WHAT TO DO
Reproduce the listing exactly, keeping every word as it is.

PROVIDED DATA
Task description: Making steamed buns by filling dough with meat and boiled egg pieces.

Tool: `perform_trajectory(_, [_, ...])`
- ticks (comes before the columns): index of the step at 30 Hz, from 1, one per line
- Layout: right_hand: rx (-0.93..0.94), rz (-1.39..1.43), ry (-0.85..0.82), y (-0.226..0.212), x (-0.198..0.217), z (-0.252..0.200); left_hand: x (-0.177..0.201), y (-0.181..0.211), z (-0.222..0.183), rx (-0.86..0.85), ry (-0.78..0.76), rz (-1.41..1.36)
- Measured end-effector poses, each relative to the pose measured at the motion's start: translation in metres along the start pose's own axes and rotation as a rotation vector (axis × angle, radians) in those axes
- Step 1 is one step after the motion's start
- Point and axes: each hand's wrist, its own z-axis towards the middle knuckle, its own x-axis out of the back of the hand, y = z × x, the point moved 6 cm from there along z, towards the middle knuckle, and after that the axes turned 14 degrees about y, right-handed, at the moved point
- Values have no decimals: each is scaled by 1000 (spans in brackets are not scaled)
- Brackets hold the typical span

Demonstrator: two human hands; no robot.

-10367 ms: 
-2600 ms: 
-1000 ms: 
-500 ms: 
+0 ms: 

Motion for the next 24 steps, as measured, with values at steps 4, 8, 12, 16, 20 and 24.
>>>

ANSWER SECTION
Task description: Making steamed buns by filling dough with meat and boiled egg pieces.

Tool: `perform_trajectory(_, [_, ...])`
- ticks (comes before the columns): index of the step at 30 Hz, from 1, one per line
- Layout: right_hand: rx (-0.93..0.94), rz (-1.39..1.43), ry (-0.85..0.82), y (-0.226..0.212), x (-0.198..0.217), z (-0.252..0.200); left_hand: x (-0.177..0.201), y (-0.181..0.211), z (-0.222..0.183), rx (-0.86..0.85), ry (-0.78..0.76), rz (-1.41..1.36)
- Measured end-effector poses, each relative to the pose measured at the motion's start: translation in metres along the start pose's own axes and rotation as a rotation vector (axis × angle, radians) in those axes
- Step 1 is one step after the motion's start
- Point and axes: each hand's wrist, its own z-axis towards the middle knuckle, its own x-axis out of the back of the hand, y = z × x, the point moved 6 cm from there along z, towards the middle knuckle, and after that the axes turned 14 degrees about y, right-handed, at the moved point
- Values have no decimals: each is scaled by 1000 (spans in brackets are not scaled)
- Brackets hold the typical span

Demonstrator: two human hands; no robot.

-10367 ms: 
-2600 ms: 
-1000 ms: 
-500 ms: 
+0 ms: 

Motion for the next 24 steps, as measured, with values at steps 4, 8, 12, 16, 20 and 24.
>>>

The response to the exercise is complete.